そんな彼を本気で狙っているのか、部下として可愛がっているだけなのか、可愛い院長はハート〇っぱいで元気を注入してあげようとする。

その流れで頭をよしよし、飲みの誘いをぶち込むが敬遠される。
仕事帰りの道はどこか寂しい街の雑踏。
トレンディドラマばりに髪をなびかせて帰れば、朝食用パンを買い忘れたことに気づき、また出て行こうとしたその時、絵留札がドヤ顔100%で音もなく背後に立っていたのだった。

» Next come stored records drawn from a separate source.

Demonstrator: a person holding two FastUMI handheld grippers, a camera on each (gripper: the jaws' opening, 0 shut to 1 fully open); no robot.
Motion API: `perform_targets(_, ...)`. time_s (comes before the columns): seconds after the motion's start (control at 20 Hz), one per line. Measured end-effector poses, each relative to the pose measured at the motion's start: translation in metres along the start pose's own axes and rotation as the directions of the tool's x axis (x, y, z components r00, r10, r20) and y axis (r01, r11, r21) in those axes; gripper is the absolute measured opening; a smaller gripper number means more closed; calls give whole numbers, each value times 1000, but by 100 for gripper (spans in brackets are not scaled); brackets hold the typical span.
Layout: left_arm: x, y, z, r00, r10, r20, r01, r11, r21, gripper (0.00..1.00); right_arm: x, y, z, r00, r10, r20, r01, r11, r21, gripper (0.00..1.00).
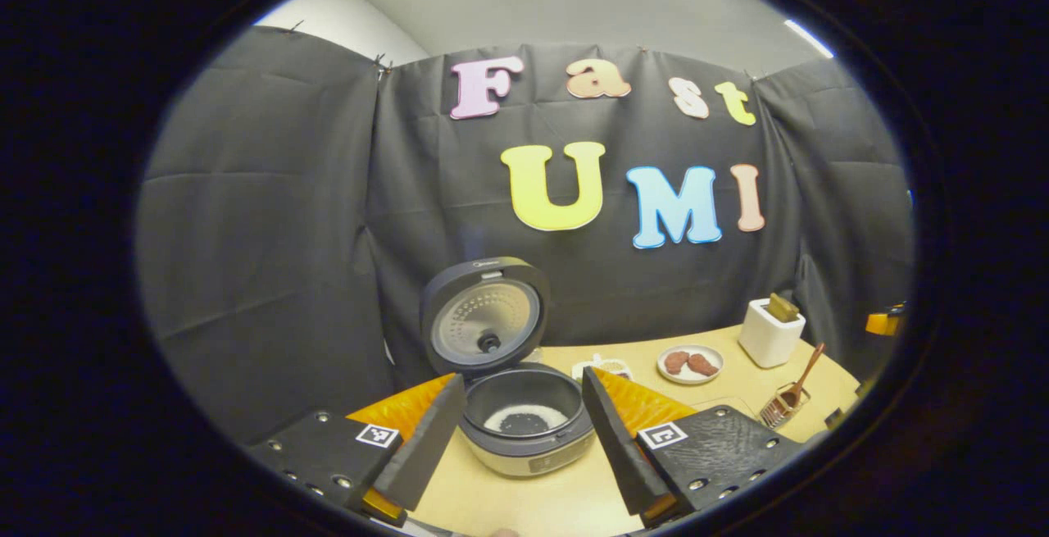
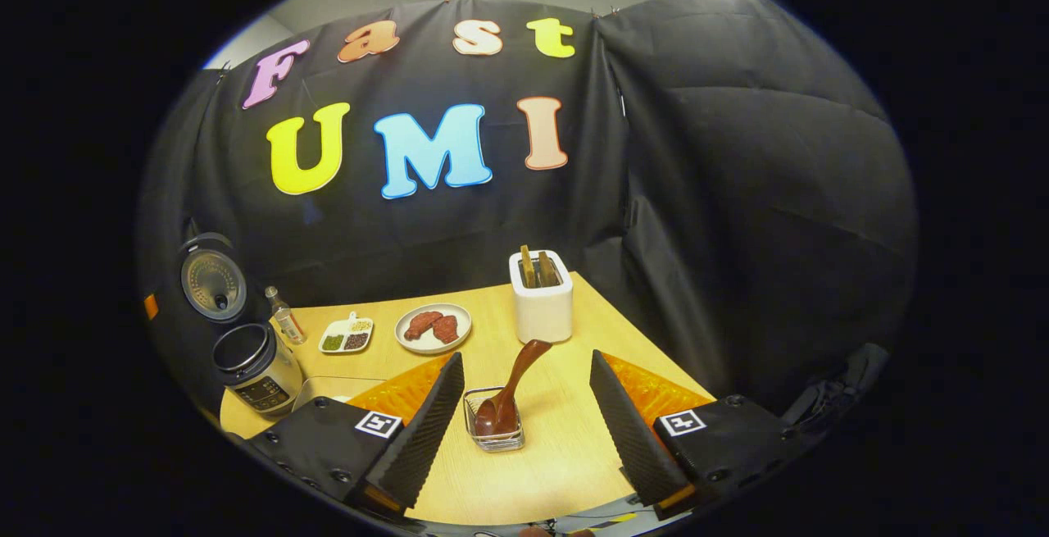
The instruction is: Close the left gripper, press the button to open the rice cooker; take a wooden spoon from the chopstick holder with the right hand, scoop a spoonful of rice and pour it into the rice cooker, then put the wooden spoon back into the chopstick holder.
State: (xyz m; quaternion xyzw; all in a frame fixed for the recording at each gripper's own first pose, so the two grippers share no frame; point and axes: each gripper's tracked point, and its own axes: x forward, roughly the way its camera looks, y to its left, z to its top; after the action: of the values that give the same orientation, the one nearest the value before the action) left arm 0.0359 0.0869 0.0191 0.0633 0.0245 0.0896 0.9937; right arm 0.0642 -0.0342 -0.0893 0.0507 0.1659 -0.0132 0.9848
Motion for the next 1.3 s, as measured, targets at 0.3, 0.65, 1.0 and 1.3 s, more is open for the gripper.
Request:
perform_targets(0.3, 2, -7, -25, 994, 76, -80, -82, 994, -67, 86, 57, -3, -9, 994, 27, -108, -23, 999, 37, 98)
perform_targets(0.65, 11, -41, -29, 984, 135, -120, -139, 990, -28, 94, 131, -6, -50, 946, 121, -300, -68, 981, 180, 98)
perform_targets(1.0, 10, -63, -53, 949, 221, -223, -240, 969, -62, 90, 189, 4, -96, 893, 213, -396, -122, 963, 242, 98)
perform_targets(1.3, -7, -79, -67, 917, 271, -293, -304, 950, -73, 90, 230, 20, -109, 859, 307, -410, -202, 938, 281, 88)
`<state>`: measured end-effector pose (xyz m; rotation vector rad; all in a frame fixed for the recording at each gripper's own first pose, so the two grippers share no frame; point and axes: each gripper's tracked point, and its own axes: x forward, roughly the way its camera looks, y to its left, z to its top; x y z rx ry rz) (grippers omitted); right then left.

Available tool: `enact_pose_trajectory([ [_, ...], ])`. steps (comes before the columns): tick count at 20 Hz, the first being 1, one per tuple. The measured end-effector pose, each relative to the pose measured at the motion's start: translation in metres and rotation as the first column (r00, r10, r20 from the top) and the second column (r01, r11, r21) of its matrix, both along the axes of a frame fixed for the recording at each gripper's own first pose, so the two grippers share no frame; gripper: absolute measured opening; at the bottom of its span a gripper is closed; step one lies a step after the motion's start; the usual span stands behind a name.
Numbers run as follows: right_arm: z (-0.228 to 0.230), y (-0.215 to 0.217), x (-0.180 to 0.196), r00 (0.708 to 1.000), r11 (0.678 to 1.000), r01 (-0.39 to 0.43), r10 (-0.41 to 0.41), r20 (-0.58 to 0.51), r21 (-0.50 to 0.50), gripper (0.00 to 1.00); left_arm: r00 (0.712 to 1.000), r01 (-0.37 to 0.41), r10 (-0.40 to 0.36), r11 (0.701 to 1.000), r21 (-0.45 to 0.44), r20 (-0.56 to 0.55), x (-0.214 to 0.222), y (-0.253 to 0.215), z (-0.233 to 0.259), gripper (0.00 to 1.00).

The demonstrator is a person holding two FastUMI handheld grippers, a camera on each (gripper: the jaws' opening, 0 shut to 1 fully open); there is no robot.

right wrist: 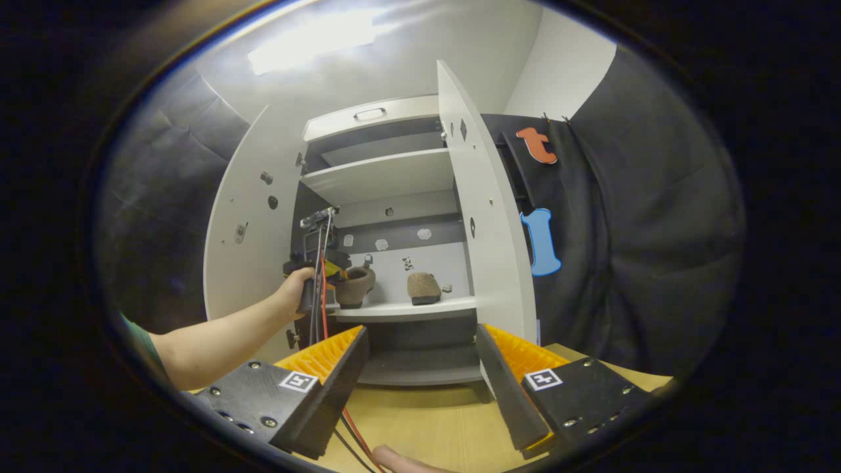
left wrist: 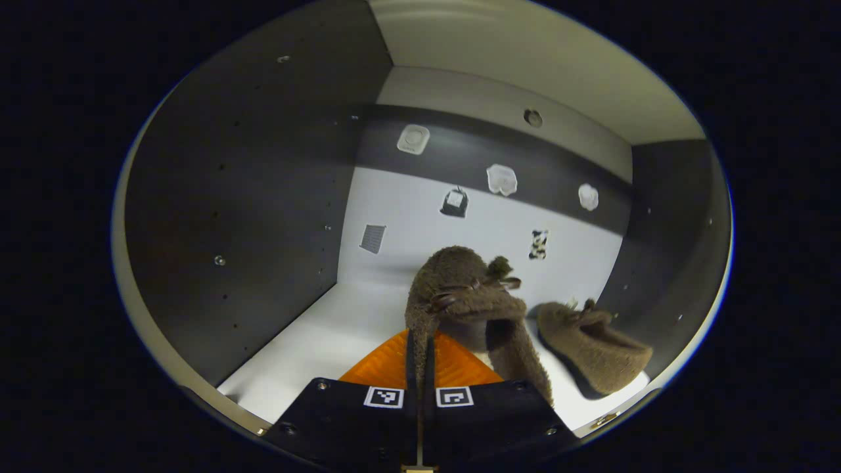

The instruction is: Grab one shoe with the right hand and put it into the shoe cabinet, grab the other shoe with the left hand and put it into the shoe cabinet; then close the right door with the right hand and the left door with the left hand.

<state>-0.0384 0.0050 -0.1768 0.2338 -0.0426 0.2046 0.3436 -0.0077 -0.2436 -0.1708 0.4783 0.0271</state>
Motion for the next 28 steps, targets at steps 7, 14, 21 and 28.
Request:
enact_pose_trajectory([
  [7, -0.012, 0.009, -0.013, 1.000, 1.000, 0.001, -0.001, -0.018, -0.007, 0.98, 0.997, -0.002, -0.010, 0.987, 0.162, 0.072, 0.014, 0.010, 0.019, 0.35],
  [14, -0.002, 0.002, -0.028, 0.999, 0.999, 0.041, -0.041, -0.017, -0.020, 0.98, 0.990, -0.048, 0.029, 0.990, 0.135, 0.141, -0.014, 0.026, 0.043, 0.95],
  [21, 0.009, -0.012, -0.033, 0.996, 0.996, 0.086, -0.087, -0.025, -0.027, 0.98, 0.974, 0.083, -0.096, 0.994, 0.074, 0.206, -0.107, -0.014, 0.088, 0.97],
  [28, 0.041, -0.043, -0.031, 0.983, 0.981, 0.181, -0.179, 0.032, -0.073, 0.98, 0.932, 0.184, -0.219, 0.972, 0.144, 0.290, -0.240, -0.051, 0.113, 0.95],
])
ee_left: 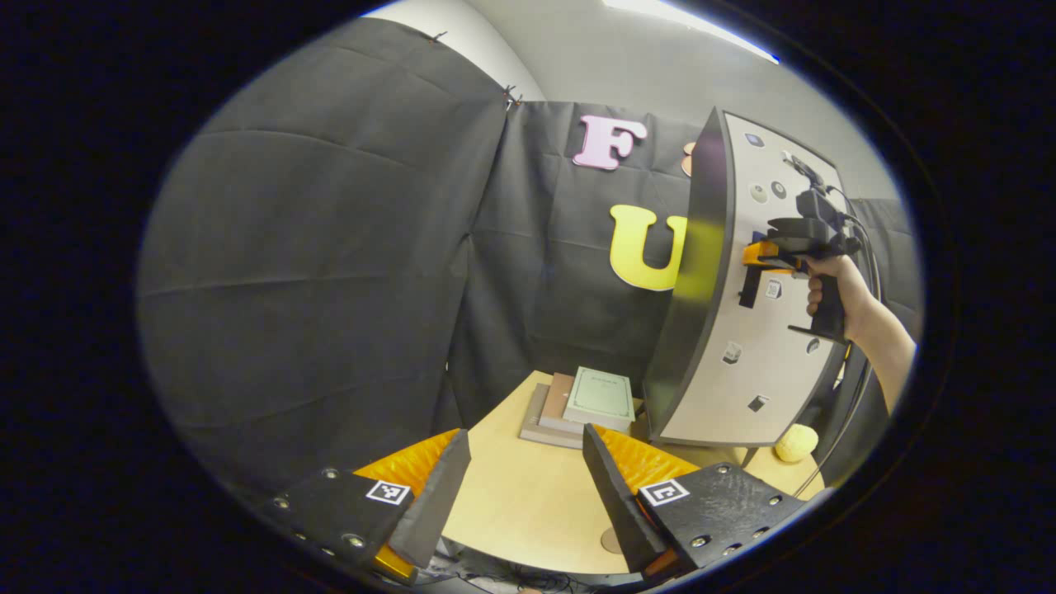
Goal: Open the cabinet door with the right hand, grasp the bottle in the cabinet with the left hand and place it on the coaster, then close the cabinet door with the right hand.
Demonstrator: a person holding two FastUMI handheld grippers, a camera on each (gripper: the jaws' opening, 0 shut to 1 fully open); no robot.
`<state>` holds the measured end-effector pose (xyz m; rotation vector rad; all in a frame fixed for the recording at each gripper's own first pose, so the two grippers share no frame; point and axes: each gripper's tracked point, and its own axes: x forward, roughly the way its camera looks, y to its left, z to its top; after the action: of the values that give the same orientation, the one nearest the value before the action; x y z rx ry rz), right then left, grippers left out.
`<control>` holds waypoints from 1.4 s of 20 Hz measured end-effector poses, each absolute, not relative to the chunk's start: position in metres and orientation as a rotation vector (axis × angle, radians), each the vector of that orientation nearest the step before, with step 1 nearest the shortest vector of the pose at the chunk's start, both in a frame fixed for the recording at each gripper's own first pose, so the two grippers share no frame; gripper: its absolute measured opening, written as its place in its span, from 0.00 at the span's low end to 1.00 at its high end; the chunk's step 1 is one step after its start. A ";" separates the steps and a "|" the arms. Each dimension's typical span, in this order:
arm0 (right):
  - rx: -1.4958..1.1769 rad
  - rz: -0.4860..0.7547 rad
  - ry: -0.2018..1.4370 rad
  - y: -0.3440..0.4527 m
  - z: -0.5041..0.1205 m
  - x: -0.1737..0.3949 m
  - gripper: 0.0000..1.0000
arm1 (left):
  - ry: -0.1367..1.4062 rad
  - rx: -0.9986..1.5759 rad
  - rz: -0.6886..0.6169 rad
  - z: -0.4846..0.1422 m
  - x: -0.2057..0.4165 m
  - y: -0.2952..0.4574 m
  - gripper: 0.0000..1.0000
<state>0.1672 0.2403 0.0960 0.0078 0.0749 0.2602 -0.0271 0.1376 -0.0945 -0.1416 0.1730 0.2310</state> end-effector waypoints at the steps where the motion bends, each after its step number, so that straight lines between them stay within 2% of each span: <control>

そう、見事に痩せ切って元の姿を取り戻したエルフは一度故郷に帰り、ポテトが恋しくなってまた人間界に舞い戻ったのだ。
それでも今のところ体型を維持しており、それに誇りと自信を持っており、事あるごとに痩せ具合をアピールしていた。
くびれができて、以前の極太ジャージはゆるゆるになってと、素晴らしい肉の削げ具合。
紐付きショートパンツに履き替えた所で、一緒に黒エルフコンビニへ。

労働の束の間にパンとコーヒーを合わせるのが至福のひと時な黒エルフは、この夜に初めて油芋エルフがもう油でテカってないことを知った。
モデルを気取ったくびれが分かりやすいポージングで声をかけ、相手の驚きに合わせて煽り倒しながら生くびれを見せつけるコンボ攻撃でマウントを取りに行く心の醜いエルフ。

もちろん素直に称賛できないし、どうにか元のデブ腹に戻したい黒エルフ。
同じ土俵に立たねばどうにもこうにも勝ち目はないと悟った黒エルフは、コンビニ勤務らしく、売り上げに貢献したいフリをして芋と油を摂取させて炭水化物脂質肥満に戻してやろうと画策。
そんな思惑を知ってか知らずか、絵留札はあっさり一つお買い求め。

その欲望の忠実さにコスモが燃えた直江は、ここぞとばかりに知識を総動員してあーだこーだと今は控えるべきだと諭しに諭し、活き活きとした表情を取り戻した。
結局、手のかかる子ほど可愛いみたいにエルフを思っている面もあったよう。
そして、絵留札は人間を信頼しているという尤もらしい言葉を繰り出しながらリバウンドデブになった。
その後、接着剤という文明の利器でえらい目に遭い…
感想
エルフさんは痩せられない8巻でした。
面白度☆8 愛度☆8
なんだかんだ人間とエルフの間に思いやる愛情が通っているのが分かり、ホクホクな巻でした。